Grafana and Prometheus on a VPS for Server Monitoring | Blog

If you run anything on a VPS, you eventually want to know what it's doing. CPU, memory, disk, network, container restarts, request rates. The duo most teams reach for is Prometheus to scrape metrics and Grafana to graph them. Both are open source, both run happily in Docker, and together they cost about 200 MB of RAM on a small box.

This tutorial sets up a production-shaped install: Prometheus, Grafana, and node_exporter behind Caddy with automatic HTTPS, persistent volumes for both data stores, a community dashboard for host metrics, and alerts wired into a Discord or Slack webhook.

Prometheus has no built-in authentication. Never expose port `9090` directly to the internet. Put it behind Caddy basic auth, a VPN, or leave it bound to localhost. The Caddyfile in this guide does that for you.

TL;DR

Install Docker and Docker Compose on a fresh VPS
Point a subdomain like grafana.example.com at your server
Run Prometheus + Grafana + node_exporter with one docker-compose.yml
Scrape host metrics with node_exporter on the Docker network
Import community dashboard 1860 for instant node graphs
Change the default admin/admin Grafana password on first login
Wire Grafana Unified Alerting to a Discord or Slack webhook

Total time: around 20 minutes.

What You Need

A VPS with at least 1 GB RAM (2 GB recommended) running Ubuntu 22.04 or 24.04
A domain you can add DNS records to
Ports 80 and 443 open to the internet
Root or sudo access
A Discord or Slack incoming webhook URL (optional, for alerts)

Prometheus and Grafana are light, but Prometheus retention plus a dashboard or two grows over time. Plan for around 1 GB of disk per month of metrics on a small fleet.

Step 1: Point a Subdomain at Your VPS

In your DNS provider, add an A record:

grafana.example.com  →  YOUR_VPS_IPV4

Add an AAAA record for IPv6 if you use it. Verify propagation:

dig +short grafana.example.com

DNS needs to resolve before Caddy can fetch a Let's Encrypt certificate.

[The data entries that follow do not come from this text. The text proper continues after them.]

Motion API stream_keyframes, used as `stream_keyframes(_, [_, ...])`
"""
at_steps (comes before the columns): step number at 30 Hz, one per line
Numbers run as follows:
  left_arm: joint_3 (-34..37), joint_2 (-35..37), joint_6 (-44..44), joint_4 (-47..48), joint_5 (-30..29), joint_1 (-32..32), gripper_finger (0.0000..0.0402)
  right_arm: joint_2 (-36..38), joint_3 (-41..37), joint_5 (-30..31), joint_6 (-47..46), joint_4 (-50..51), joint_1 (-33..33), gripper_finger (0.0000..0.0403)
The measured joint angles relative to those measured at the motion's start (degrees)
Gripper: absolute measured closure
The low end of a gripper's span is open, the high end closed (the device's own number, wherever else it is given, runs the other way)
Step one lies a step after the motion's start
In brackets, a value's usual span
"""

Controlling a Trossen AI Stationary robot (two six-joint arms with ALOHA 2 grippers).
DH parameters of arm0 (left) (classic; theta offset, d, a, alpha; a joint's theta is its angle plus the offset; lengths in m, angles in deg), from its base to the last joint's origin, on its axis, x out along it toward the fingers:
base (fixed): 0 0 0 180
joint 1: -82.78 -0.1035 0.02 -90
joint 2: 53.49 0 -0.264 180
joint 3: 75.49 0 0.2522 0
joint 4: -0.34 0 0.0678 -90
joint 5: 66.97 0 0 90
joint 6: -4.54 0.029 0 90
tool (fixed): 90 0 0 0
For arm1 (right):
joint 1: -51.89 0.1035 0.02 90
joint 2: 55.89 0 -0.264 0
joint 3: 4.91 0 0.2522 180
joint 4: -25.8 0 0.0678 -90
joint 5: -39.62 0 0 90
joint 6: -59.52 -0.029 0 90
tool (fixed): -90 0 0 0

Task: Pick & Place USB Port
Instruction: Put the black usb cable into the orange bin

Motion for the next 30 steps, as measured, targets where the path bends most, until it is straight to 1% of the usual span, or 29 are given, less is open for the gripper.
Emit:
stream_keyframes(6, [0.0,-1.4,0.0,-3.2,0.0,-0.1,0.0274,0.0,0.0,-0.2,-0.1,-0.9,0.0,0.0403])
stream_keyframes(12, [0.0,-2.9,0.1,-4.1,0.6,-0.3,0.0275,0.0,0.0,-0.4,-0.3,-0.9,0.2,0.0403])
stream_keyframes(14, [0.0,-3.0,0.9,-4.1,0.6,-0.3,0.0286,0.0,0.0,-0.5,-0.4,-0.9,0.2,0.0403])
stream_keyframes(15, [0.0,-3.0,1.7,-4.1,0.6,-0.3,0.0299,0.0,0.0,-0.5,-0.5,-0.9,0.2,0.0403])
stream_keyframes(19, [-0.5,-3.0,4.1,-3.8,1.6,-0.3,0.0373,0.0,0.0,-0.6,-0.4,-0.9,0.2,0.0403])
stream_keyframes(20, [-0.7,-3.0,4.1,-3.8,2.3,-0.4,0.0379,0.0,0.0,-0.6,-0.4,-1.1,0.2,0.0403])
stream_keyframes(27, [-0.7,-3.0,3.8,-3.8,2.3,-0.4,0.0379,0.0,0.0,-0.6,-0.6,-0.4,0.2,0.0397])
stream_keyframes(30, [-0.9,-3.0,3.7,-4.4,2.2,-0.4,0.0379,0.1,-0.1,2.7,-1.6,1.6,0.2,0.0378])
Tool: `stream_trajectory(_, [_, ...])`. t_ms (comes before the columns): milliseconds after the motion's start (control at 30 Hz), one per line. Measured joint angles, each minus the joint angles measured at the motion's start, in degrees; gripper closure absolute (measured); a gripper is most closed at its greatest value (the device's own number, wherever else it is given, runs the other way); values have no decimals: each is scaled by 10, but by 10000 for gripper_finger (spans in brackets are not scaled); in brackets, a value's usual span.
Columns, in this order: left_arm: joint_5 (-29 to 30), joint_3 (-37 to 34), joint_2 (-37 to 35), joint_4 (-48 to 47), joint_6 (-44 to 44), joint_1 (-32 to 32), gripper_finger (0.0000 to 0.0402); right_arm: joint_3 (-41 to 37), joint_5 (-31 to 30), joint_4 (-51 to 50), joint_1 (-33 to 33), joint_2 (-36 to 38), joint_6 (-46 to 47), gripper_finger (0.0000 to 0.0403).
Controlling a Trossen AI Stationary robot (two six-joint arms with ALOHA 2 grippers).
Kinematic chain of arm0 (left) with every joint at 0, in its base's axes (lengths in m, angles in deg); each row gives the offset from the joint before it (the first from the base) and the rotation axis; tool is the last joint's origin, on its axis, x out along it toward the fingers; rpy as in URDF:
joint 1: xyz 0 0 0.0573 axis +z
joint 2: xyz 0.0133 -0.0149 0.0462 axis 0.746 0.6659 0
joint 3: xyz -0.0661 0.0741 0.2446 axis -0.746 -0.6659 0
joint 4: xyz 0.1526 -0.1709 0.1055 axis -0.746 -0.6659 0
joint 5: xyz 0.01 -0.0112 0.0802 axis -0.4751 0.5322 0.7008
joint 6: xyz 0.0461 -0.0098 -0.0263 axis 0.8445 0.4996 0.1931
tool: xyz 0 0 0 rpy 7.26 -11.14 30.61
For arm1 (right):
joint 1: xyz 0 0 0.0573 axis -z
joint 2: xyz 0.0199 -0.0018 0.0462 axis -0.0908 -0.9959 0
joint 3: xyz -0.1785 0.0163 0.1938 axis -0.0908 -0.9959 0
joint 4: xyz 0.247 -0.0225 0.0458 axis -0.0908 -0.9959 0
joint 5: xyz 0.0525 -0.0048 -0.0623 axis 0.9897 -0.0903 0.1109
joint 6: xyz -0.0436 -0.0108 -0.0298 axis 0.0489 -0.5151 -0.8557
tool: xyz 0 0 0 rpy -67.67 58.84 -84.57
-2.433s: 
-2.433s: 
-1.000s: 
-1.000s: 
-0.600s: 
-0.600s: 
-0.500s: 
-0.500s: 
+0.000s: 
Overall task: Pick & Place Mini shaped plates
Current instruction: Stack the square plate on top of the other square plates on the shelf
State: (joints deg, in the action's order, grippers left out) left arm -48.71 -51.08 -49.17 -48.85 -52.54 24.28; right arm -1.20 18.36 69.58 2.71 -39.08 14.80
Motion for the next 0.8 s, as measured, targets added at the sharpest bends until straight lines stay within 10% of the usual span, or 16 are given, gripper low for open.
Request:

Step 2: Install Docker and Docker Compose

On a fresh Ubuntu server:

sudo apt update
sudo apt install -y ca-certificates curl

sudo install -m 0755 -d /etc/apt/keyrings
sudo curl -fsSL https://download.docker.com/linux/ubuntu/gpg \
  -o /etc/apt/keyrings/docker.asc
sudo chmod a+r /etc/apt/keyrings/docker.asc

echo "deb [arch=$(dpkg --print-architecture) signed-by=/etc/apt/keyrings/docker.asc] \
  https://download.docker.com/linux/ubuntu $(. /etc/os-release && echo $VERSION_CODENAME) stable" | \
  sudo tee /etc/apt/sources.list.d/docker.list > /dev/null

sudo apt update
sudo apt install -y docker-ce docker-ce-cli containerd.io docker-buildx-plugin docker-compose-plugin

Confirm:

docker --version
docker compose version

Step 3: Open the Firewall

sudo ufw allow 22/tcp
sudo ufw allow 80/tcp
sudo ufw allow 443/tcp
sudo ufw enable

Caddy needs 80 for the ACME HTTP challenge and 443 for HTTPS. Prometheus, Grafana, and node_exporter stay on the internal Docker network.

Step 4: Create the Project Directory

sudo mkdir -p /opt/monitoring
cd /opt/monitoring
sudo mkdir -p prometheus-data grafana-data caddy-data caddy-config

Grafana's container runs as UID 472, and Prometheus runs as UID 65534 (nobody). Make sure both can write to their volumes:

sudo chown -R 472:472 /opt/monitoring/grafana-data
sudo chown -R 65534:65534 /opt/monitoring/prometheus-data

Skip this and your containers will crash-loop with permission-denied errors.

Step 5: Write the Prometheus Config

Create /opt/monitoring/prometheus.yml:

global:
  scrape_interval: 15s
  evaluation_interval: 15s
  external_labels:
    monitor: "vps"

scrape_configs:
  - job_name: "prometheus"
    static_configs:
      - targets: ["localhost:9090"]

  - job_name: "node"
    static_configs:
      - targets: ["node_exporter:9100"]
        labels:
          instance: "vps-1"

A few notes:

Targets use the Docker service names, not localhost. Containers on the same network resolve each other by name.
A 15 second scrape interval is plenty for a single host. Crank it down later if you start collecting application metrics.
Add a job per service you want to monitor. The node_exporter job covers everything happening on the host itself.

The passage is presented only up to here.